Assigned task
Retype, exactly as they appear below, the lines between the line holding "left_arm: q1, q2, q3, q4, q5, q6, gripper" and the line holding "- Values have", both ends included.
§
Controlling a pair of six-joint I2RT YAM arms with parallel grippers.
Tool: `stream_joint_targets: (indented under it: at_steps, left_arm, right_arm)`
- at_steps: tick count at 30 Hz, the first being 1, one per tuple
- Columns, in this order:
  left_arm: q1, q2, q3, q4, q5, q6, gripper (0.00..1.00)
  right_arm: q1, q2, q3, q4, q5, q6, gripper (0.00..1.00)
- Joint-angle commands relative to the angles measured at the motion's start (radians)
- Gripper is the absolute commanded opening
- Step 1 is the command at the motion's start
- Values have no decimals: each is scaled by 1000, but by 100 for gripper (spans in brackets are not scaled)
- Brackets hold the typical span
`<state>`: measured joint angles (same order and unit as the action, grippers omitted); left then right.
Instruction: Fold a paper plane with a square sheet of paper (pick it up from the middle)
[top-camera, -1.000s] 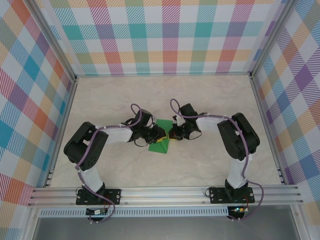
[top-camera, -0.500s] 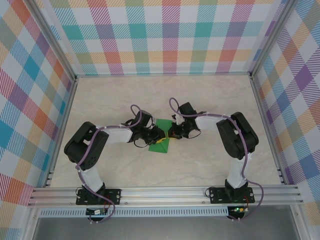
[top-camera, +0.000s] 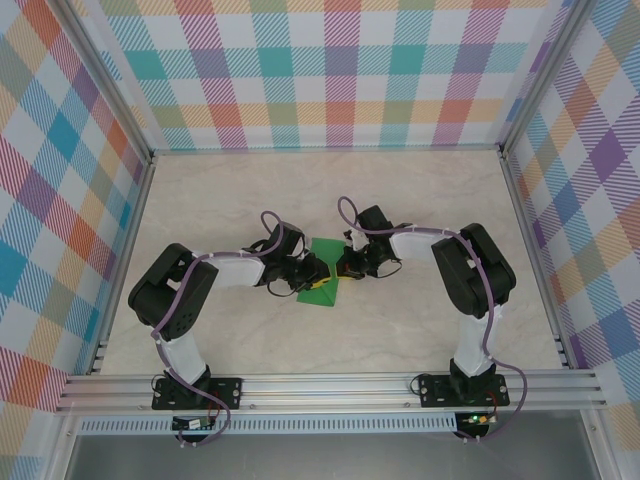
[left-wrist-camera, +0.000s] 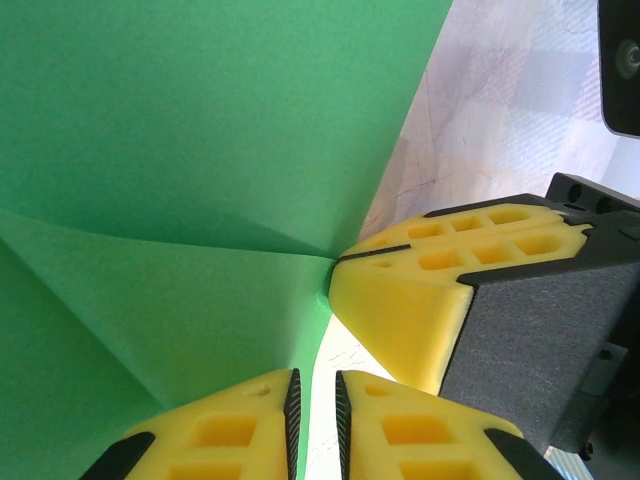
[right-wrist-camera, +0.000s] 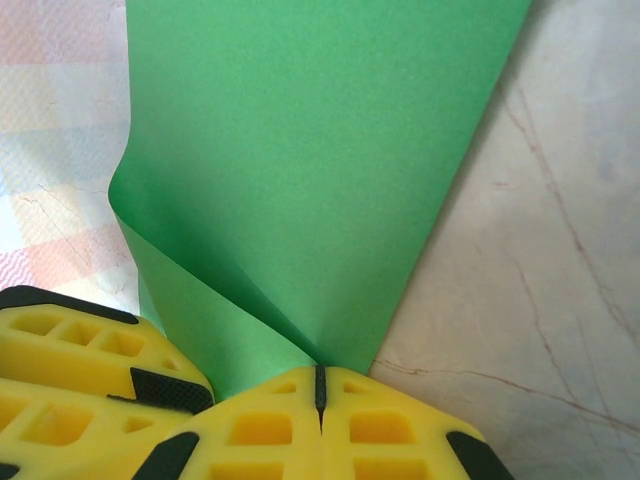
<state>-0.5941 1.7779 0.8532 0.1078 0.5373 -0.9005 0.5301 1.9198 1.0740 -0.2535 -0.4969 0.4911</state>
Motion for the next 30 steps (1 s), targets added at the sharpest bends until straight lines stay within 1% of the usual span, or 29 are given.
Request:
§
Your solution
  left_arm: q1, q2, q3, q4, q5, q6, gripper (0.00..1.00)
  right_arm: q1, q2, q3, q4, q5, q6, gripper (0.00..1.00)
- Joint-angle commands relative to the angles measured at the motion's start (radians)
- Gripper is the absolute commanded opening
- Step 1 is the command at the motion's start
- Values have no decimals: each is scaled by 1000, but by 100 for gripper (spans in brackets are not scaled)

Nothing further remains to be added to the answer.